This example fits the MPG_CITY variable as a function of the WEIGHT variable for vehicles in the Sashelp.Cars data set. The data and a scatter plot smoother are shown in the adjacent graph. (To produce the graph, the following statements sort the data, but that is not required.) The smoother is based on a restricted spline basis with five knots. Notice that the SELECTION=NONE option in the MODEL statement turns off the variable selection features of PROC GLMSELECT, which makes the procedure fit one model just like PROC GLM.

/* create sample data; sort by independent variable for graphing */
proc sort data=sashelp.cars   
          out=cars(keep=mpg_city weight model);
by weight;
run;
 
/* Fit data by using restricted cubic splines.
   The EFFECT statement is supported by many procedures:
   GLIMMIX, GLMSELECT, LOGISTIC, PHREG, PLS, QUANTREG, ROBUSTREG, ... */
ods select ANOVA ParameterEstimates SplineKnots;
proc glmselect data=cars;
  effect spl = spline(weight / details naturalcubic basis=tpf(noint)                 
                               knotmethod=percentiles(5) );
   model mpg_city = spl / selection=none;         /* fit model by using spline effects */
   output out=SplineOut predicted=Fit;            /* output predicted values for graphing */
quit;
 
title "Restricted Cubic Spline Regression";
proc sgplot data=SplineOut noautolegend;
   scatter x=weight y=mpg_city;
   series x=weight y=Fit / lineattrs=(thickness=3 color=red);
run;

The EFFECT statement with the SPLINE option is used to generate spline effects from the WEIGHT variable.
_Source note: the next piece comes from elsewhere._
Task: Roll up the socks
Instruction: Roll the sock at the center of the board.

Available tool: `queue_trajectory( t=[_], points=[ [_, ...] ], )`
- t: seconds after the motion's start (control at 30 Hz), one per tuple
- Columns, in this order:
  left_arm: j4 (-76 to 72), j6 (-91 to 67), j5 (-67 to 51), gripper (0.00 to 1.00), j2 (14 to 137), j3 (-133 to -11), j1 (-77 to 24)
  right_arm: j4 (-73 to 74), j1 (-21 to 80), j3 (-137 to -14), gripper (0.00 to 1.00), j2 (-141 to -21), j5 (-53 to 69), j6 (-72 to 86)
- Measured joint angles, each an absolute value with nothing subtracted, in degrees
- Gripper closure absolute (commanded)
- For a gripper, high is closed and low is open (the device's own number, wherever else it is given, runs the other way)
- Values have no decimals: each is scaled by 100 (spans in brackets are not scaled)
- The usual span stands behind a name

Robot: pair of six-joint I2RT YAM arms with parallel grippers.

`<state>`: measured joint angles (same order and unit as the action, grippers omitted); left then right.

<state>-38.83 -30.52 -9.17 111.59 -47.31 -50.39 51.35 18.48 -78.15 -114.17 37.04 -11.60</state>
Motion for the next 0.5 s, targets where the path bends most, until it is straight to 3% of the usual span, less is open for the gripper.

The effects are assigned the collective name 'spl'. Putting 'spl' on the MODEL statement says "use the spline effects that I created." You can specify multiple EFFECT statements. Spline effects depend on three quantities: the kind of spline, the number of knots, and the placement of the knots.

  • You specify restricted cubic splines by using the NATURALCUBIC BASIS=TPF(NOINT) options. Technically you do not need the NOINT suboption, but I recommend it because it makes the parameter estimates table simpler.
  • The KNOTMETHOD= option enables you to specify the number and placement of knots. In this example, PERCENTILES(5) places knots at five evenly spaced percentiles of the explanatory variable, which are the 16.6%, 33.3%, 50%, 66.6%, and 83.3% percentiles. Equivalently, the knots are placed at the 1/6, 2/6, 3/6, 4/6, and 5/6 quantiles.

The number and placement of knots for splines

Most researchers use a small number of knots, often three to five. The exact location of knots is not usually critical: if you change the positions slightly the predicted values of the regression change only slightly. A common scheme is to place the knots at fixed percentiles of the data, as shown above. Alternatively, Harrell (Regression Modeling Strategies, 2010 and 2015) suggests heuristic percentiles as shown below, and this scheme seems to be popular among biostatisticians.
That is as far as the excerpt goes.